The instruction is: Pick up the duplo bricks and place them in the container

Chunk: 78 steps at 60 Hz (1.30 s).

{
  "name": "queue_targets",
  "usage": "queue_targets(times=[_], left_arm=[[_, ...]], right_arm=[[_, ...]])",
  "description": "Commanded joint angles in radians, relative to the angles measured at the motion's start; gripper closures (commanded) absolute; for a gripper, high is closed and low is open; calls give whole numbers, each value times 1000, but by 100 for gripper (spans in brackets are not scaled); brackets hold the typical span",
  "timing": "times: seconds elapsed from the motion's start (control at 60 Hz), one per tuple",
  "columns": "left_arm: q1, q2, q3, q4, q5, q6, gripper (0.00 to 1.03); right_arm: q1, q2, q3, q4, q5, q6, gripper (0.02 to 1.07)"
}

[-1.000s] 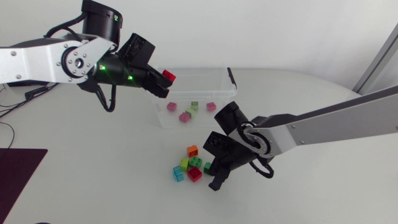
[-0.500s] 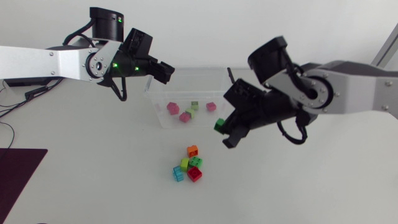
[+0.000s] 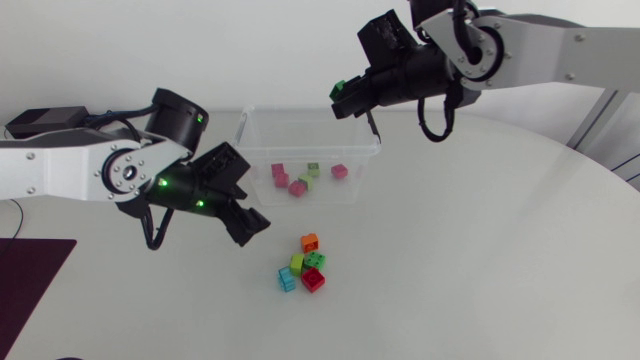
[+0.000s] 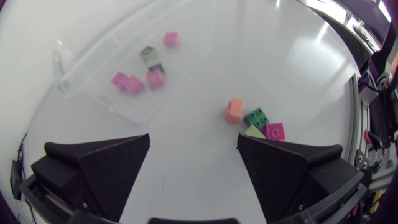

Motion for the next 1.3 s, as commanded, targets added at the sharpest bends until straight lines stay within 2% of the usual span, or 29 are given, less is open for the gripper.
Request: queue_targets(times=[0.0, 0.2, 0.25, 0.283, 0.383, 0.433, 0.617, 0.817, 0.95, 1.067, 1.117, 1.167, 1.183, 1.2, 1.217, 1.25, 1.283], left_arm=[[-26, -9, -46, -22, 13, 49, 5], [-98, 31, -102, -35, 13, 68, 5], [-124, 51, -109, -33, 13, 69, 5], [-138, 69, -112, -33, 14, 68, 5], [-184, 101, -122, -33, 13, 72, 5], [-197, 110, -126, -33, 13, 86, 5], [-211, 156, -105, -22, 14, 106, 5], [-216, 242, -88, 50, 17, 112, 5], [-214, 256, -79, 91, 20, 108, 9], [-211, 273, -75, 114, 37, 105, 25], [-210, 281, -71, 116, 56, 105, 39], [-208, 293, -66, 120, 67, 106, 62], [-208, 295, -66, 120, 68, 106, 63], [-205, 301, -63, 120, 70, 106, 78], [-204, 301, -63, 120, 70, 108, 84], [-199, 302, -63, 120, 70, 108, 93], [-193, 299, -72, 119, 70, 111, 94]], right_arm=[[-2, 83, 64, 33, 17, 45, 91], [1, 235, 193, 55, 63, 63, 89], [-4, 279, 227, 55, 72, 65, 84], [-10, 296, 241, 53, 77, 68, 74], [-16, 317, 256, 41, 94, 73, 18], [-22, 310, 248, 38, 95, 71, 7], [-31, 193, 138, 16, 78, 62, 7], [7, -75, -180, 1, 32, 50, 7], [93, -201, -355, -77, 29, 82, 7], [170, -233, -422, -148, 29, 126, 7], [193, -233, -448, -157, 32, 145, 7], [214, -226, -471, -163, 32, 151, 7], [214, -224, -473, -163, 32, 152, 7], [222, -212, -482, -163, 32, 157, 7], [223, -207, -487, -163, 31, 162, 7], [230, -190, -493, -165, 29, 171, 7], [246, -158, -497, -177, 26, 174, 7]])
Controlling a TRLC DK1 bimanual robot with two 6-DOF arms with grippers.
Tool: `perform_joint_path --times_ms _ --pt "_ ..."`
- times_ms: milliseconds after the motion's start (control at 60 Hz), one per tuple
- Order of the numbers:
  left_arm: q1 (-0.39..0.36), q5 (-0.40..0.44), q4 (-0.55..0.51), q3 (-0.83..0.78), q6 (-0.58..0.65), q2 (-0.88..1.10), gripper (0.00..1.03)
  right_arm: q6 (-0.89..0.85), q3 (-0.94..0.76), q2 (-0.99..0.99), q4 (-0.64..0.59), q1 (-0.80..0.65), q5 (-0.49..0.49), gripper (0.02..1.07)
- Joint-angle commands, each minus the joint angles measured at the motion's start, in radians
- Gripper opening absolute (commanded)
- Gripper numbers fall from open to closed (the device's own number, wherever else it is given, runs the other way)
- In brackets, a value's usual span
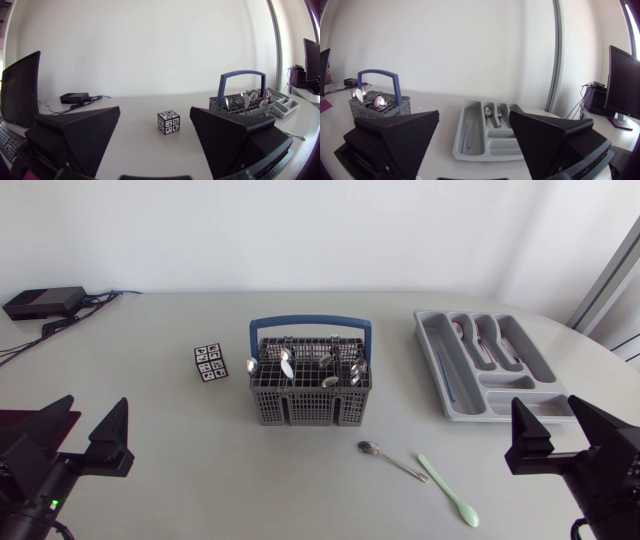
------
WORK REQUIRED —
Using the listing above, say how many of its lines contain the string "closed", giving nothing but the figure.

TASK RESULT —
2